Prenons un exemple : celui du burkini. Se positionner sur la partie visible du conflit entre les « pro burkini » ou ceux qui s’y opposent revient à un débat stérile où le seul dialogue possible reposerait sur un « oui, non, oui, non, oui, non » incessant et bloquant. Or, par la méthode des incidents critiques, l’objectif est de parvenir à identifier quelles valeurs ou quels codes viendraient soutenir le « oui » au burkini, et quelles valeurs ou quels codes viendraient soutenir le « non » au burkini. Si l’on fait l’effort d’essayer de se décentrer par rapport à cette manifestation culturelle visible (où le burkini est un vêtement) et que l’on se plonge sur ce que ce vêtement porte comme codes et représentations, on mettra alors toutes les chances de son côté pour ouvrir les possibilités de dialogue. Ici, la valeur qui viendrait soutenir le « Oui, je suis pour le burkini » serait la plupart du temps celle de la liberté des femmes : « Oui, je suis pour le burkini, je ne vois pas de quel droit on empêcherait une femme de se vêtir de la manière dont elle le souhaite si tel est son choix ! ». Du côté du « Non, je suis contre le burkini », il apparait que la valeur venant soutenir ce « non » est très probablement aussi celle de la liberté des femmes : « Non, je suis contre le burkini, qui est une entrave à la liberté des femmes, qui n’a probablement pas choisi de le porter ! ». On voit ici que dans les deux camps, à première vue très opposés, se cache une valeur commune : celle de la liberté des femmes. Certes, le « oui » et le « non » seront aussi soutenus par d’autres valeurs, cette fois bien différentes, mais l’une d’entre elles, et ici la plus importante, est présente dans les deux cas mais se manifeste de deux façons distinctes dans la partie visible. Notre travail est d’identifier ces valeurs communes, car s’il y a une valeur commune, il y a une piste de négociation (si tant est que les deux parties souhaitent s’y engager). Ce point d’accroche permet aux deux parties de comprendre que chaque prise de position n’est pas aberrante mais repose sur une valeur partagée et ce premier constat permet déjà de faciliter le dialogue.

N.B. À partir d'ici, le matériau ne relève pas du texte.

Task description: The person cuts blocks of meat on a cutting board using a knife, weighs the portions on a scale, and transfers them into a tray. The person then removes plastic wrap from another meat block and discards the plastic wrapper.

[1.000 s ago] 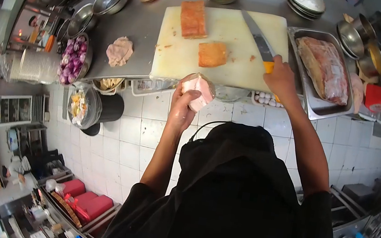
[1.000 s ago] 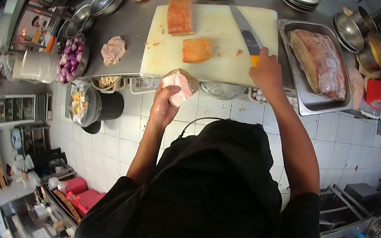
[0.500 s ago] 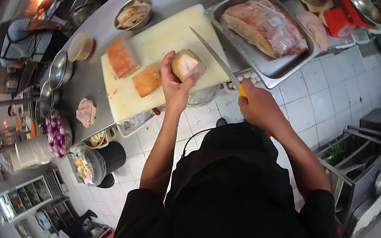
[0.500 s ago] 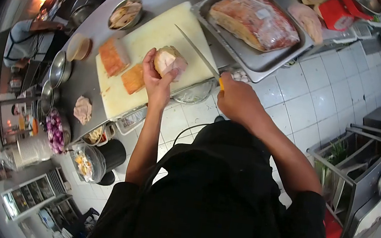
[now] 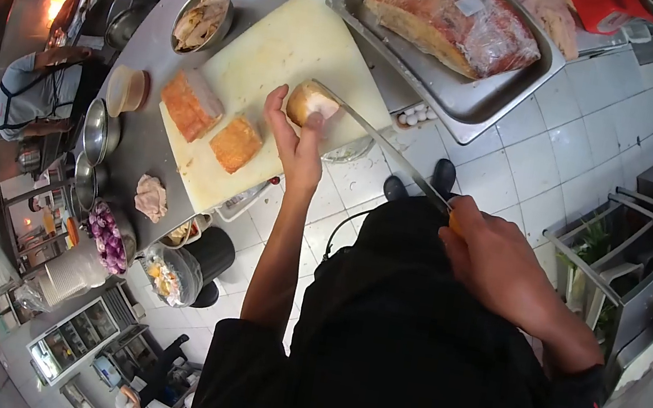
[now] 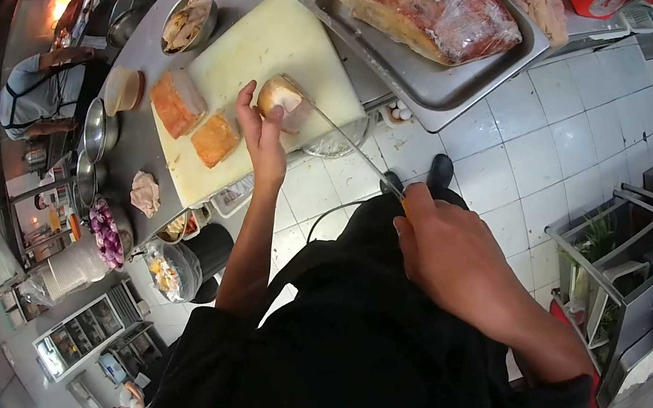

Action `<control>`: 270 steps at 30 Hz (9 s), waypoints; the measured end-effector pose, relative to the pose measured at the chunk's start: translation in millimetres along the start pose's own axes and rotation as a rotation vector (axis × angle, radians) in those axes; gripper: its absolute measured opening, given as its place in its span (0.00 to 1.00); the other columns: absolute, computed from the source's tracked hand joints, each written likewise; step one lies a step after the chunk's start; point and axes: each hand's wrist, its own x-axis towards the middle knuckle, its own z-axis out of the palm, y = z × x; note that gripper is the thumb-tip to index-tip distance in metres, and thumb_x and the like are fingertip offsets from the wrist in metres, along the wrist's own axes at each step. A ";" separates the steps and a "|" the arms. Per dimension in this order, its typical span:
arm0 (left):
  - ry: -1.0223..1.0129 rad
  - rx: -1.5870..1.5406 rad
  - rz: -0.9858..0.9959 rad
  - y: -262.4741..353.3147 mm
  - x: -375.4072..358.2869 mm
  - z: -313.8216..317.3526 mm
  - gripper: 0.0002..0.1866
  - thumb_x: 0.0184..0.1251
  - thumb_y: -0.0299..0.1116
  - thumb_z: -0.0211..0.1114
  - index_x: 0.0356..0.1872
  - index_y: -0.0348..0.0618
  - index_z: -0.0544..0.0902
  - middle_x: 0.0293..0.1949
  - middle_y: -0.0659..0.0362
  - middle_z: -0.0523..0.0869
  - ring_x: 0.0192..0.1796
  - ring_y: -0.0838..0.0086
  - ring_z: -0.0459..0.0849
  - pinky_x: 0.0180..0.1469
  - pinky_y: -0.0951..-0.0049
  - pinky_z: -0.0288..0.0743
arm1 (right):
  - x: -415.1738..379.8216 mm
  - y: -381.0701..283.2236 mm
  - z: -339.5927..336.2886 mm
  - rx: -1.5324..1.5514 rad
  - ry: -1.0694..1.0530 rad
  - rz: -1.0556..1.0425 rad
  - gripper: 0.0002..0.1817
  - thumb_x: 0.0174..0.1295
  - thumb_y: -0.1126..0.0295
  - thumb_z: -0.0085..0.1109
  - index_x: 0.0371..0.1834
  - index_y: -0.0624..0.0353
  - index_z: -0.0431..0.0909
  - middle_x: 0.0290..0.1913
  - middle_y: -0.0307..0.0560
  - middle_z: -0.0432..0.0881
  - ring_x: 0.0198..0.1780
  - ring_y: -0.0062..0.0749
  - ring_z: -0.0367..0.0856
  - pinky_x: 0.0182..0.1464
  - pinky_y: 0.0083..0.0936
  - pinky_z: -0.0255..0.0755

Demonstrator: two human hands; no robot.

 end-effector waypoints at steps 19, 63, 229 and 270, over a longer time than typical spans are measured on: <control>0.122 0.181 0.187 -6.3 5.1 21.6 0.20 0.57 0.25 0.61 0.51 0.35 0.71 0.54 0.48 0.71 0.57 0.59 0.67 0.63 0.61 0.59 | 54.9 -13.2 -7.7 -0.029 -0.176 -0.026 0.13 0.67 0.69 0.54 0.35 0.65 0.62 0.21 0.62 0.75 0.28 0.62 0.76 0.32 0.48 0.68; 0.044 -0.673 -0.252 -2.0 5.7 -25.0 0.33 0.49 0.17 0.52 0.63 0.36 0.64 0.58 0.52 0.73 0.61 0.62 0.73 0.67 0.62 0.65 | 8.1 22.5 -5.0 -0.038 0.010 -0.016 0.11 0.66 0.68 0.52 0.38 0.67 0.68 0.24 0.63 0.78 0.32 0.62 0.78 0.37 0.51 0.71; 0.317 1.063 0.243 7.3 -14.0 -15.8 0.31 0.43 0.32 0.72 0.55 0.36 0.77 0.55 0.42 0.73 0.55 0.48 0.72 0.55 0.53 0.71 | 52.5 53.7 7.4 0.353 0.036 0.033 0.13 0.70 0.61 0.48 0.34 0.61 0.67 0.20 0.41 0.70 0.14 0.24 0.69 0.16 0.25 0.64; 0.507 0.923 -0.210 57.6 124.3 -109.4 0.36 0.43 0.47 0.76 0.55 0.39 0.80 0.52 0.44 0.79 0.59 0.52 0.75 0.59 0.59 0.72 | 235.3 -30.6 45.8 -0.353 0.074 -0.479 0.30 0.60 0.70 0.56 0.66 0.67 0.62 0.58 0.66 0.64 0.56 0.61 0.70 0.58 0.45 0.67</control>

Ce constat de valeurs communes impliquées dans les chocs culturels n’a pas été particulièrement étudié par Margalit Cohen-Emerique mais l’a plus été de la part de l’équipe d’Elan Interculturel. Dans la plupart des chocs culturels, ce phénomène d’une valeur commune face à une interprétation différente de la situation est apparue.

C’est en identifiant ces valeurs communes que l’on peut trouver des intérêts communs et ouvrir la porte vers la négociation, car il y a les mêmes objectifs : garantir la valeur en jeu.

C’est exactement cela la négociation interculturelle.

Il y a des choses qui peuvent être négociées, et d’autres plus difficilement, la relation accompagnateur.ice/primo-arrivant.e impliquant un cadre juridique. Il y a des choses que la loi permet et d’autres non. Cette méthode veut malgré tout permettre de mettre toutes les cartes en main pour ceux ou celles qui l’utilisent.